### ASSIGNED TASK:
The whole of the data is to be duplicated precisely.

"""

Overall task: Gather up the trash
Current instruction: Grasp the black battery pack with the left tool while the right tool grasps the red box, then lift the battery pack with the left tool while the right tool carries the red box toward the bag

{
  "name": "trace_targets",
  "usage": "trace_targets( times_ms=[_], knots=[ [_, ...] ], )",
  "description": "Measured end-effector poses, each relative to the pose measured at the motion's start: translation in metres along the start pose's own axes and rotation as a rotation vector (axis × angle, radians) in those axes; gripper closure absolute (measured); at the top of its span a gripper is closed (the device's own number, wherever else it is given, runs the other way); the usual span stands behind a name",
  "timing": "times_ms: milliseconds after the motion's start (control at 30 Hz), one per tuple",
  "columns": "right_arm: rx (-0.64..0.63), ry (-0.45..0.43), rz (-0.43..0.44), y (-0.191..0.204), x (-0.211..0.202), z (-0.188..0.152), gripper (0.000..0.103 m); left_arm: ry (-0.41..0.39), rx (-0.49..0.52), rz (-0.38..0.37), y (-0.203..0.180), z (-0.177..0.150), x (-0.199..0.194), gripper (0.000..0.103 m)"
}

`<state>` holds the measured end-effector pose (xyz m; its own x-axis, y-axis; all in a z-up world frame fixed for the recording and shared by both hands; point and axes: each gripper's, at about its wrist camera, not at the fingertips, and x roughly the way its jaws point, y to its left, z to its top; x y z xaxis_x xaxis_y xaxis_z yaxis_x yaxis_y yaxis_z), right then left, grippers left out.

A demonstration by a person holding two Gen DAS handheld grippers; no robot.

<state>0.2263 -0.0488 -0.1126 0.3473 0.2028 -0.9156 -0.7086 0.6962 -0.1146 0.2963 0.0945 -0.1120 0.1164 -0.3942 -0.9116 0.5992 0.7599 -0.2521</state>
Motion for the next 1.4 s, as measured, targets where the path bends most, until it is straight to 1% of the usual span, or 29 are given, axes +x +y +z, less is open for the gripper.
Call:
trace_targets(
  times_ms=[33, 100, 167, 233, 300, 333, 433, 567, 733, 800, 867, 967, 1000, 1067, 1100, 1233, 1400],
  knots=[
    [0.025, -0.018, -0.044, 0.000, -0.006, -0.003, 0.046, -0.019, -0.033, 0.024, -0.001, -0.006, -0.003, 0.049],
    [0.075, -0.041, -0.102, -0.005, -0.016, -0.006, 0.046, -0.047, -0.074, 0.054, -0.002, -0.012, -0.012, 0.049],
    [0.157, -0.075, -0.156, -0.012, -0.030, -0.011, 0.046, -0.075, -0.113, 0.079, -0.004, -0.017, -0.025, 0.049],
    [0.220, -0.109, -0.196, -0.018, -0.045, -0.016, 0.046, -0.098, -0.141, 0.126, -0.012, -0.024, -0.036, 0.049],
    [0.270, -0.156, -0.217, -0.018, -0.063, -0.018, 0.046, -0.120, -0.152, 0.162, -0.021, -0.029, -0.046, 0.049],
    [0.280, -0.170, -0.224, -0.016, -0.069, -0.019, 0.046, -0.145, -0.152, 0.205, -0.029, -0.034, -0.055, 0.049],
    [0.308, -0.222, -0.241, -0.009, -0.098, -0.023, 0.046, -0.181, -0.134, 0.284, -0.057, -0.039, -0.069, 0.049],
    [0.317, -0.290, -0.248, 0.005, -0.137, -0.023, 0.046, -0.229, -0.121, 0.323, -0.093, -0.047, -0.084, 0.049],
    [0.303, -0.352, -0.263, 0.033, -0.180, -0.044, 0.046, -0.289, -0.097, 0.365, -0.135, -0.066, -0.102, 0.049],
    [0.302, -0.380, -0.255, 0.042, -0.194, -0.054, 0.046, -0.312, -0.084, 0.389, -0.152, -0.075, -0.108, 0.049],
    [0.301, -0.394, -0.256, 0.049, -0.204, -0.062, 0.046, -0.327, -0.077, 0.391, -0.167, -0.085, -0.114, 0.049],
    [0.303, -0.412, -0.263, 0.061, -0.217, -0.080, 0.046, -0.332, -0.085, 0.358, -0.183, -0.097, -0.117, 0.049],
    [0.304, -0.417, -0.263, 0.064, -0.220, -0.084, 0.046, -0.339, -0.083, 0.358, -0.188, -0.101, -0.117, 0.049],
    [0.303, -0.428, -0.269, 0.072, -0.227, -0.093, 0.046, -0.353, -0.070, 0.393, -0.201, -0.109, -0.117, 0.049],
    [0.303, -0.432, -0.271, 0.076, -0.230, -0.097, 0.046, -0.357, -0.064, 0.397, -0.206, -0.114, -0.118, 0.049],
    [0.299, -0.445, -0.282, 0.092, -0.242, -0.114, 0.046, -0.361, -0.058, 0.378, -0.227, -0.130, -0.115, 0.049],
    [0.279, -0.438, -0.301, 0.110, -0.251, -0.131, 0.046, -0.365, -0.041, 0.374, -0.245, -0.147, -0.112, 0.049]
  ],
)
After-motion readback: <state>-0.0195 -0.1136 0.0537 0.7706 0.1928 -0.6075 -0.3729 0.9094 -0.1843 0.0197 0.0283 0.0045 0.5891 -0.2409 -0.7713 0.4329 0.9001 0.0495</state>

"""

### RESULT OF THE EXERCISE:
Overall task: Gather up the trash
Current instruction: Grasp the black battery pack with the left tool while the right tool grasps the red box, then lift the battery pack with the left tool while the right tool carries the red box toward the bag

{
  "name": "trace_targets",
  "usage": "trace_targets( times_ms=[_], knots=[ [_, ...] ], )",
  "description": "Measured end-effector poses, each relative to the pose measured at the motion's start: translation in metres along the start pose's own axes and rotation as a rotation vector (axis × angle, radians) in those axes; gripper closure absolute (measured); at the top of its span a gripper is closed (the device's own number, wherever else it is given, runs the other way); the usual span stands behind a name",
  "timing": "times_ms: milliseconds after the motion's start (control at 30 Hz), one per tuple",
  "columns": "right_arm: rx (-0.64..0.63), ry (-0.45..0.43), rz (-0.43..0.44), y (-0.191..0.204), x (-0.211..0.202), z (-0.188..0.152), gripper (0.000..0.103 m); left_arm: ry (-0.41..0.39), rx (-0.49..0.52), rz (-0.38..0.37), y (-0.203..0.180), z (-0.177..0.150), x (-0.199..0.194), gripper (0.000..0.103 m)"
}

`<state>` holds the measured end-effector pose (xyz m; its own x-axis, y-axis; all in a z-up world frame fixed for the recording and shared by both hands; point and axes: each gripper's, at about its wrist camera, not at the fingertips, and x roughly the way its jaws point, y to its left, z to its top; x y z xaxis_x xaxis_y xaxis_z yaxis_x yaxis_y yaxis_z), right then left, grippers left out.

A demonstration by a person holding two Gen DAS handheld grippers; no robot.

<state>0.2263 -0.0488 -0.1126 0.3473 0.2028 -0.9156 -0.7086 0.6962 -0.1146 0.2963 0.0945 -0.1120 0.1164 -0.3942 -0.9116 0.5992 0.7599 -0.2521</state>
Motion for the next 1.4 s, as measured, targets where the path bends most, until it is straight to 1% of the usual span, or 29 are given, axes +x +y +z, less is open for the gripper.
Call:
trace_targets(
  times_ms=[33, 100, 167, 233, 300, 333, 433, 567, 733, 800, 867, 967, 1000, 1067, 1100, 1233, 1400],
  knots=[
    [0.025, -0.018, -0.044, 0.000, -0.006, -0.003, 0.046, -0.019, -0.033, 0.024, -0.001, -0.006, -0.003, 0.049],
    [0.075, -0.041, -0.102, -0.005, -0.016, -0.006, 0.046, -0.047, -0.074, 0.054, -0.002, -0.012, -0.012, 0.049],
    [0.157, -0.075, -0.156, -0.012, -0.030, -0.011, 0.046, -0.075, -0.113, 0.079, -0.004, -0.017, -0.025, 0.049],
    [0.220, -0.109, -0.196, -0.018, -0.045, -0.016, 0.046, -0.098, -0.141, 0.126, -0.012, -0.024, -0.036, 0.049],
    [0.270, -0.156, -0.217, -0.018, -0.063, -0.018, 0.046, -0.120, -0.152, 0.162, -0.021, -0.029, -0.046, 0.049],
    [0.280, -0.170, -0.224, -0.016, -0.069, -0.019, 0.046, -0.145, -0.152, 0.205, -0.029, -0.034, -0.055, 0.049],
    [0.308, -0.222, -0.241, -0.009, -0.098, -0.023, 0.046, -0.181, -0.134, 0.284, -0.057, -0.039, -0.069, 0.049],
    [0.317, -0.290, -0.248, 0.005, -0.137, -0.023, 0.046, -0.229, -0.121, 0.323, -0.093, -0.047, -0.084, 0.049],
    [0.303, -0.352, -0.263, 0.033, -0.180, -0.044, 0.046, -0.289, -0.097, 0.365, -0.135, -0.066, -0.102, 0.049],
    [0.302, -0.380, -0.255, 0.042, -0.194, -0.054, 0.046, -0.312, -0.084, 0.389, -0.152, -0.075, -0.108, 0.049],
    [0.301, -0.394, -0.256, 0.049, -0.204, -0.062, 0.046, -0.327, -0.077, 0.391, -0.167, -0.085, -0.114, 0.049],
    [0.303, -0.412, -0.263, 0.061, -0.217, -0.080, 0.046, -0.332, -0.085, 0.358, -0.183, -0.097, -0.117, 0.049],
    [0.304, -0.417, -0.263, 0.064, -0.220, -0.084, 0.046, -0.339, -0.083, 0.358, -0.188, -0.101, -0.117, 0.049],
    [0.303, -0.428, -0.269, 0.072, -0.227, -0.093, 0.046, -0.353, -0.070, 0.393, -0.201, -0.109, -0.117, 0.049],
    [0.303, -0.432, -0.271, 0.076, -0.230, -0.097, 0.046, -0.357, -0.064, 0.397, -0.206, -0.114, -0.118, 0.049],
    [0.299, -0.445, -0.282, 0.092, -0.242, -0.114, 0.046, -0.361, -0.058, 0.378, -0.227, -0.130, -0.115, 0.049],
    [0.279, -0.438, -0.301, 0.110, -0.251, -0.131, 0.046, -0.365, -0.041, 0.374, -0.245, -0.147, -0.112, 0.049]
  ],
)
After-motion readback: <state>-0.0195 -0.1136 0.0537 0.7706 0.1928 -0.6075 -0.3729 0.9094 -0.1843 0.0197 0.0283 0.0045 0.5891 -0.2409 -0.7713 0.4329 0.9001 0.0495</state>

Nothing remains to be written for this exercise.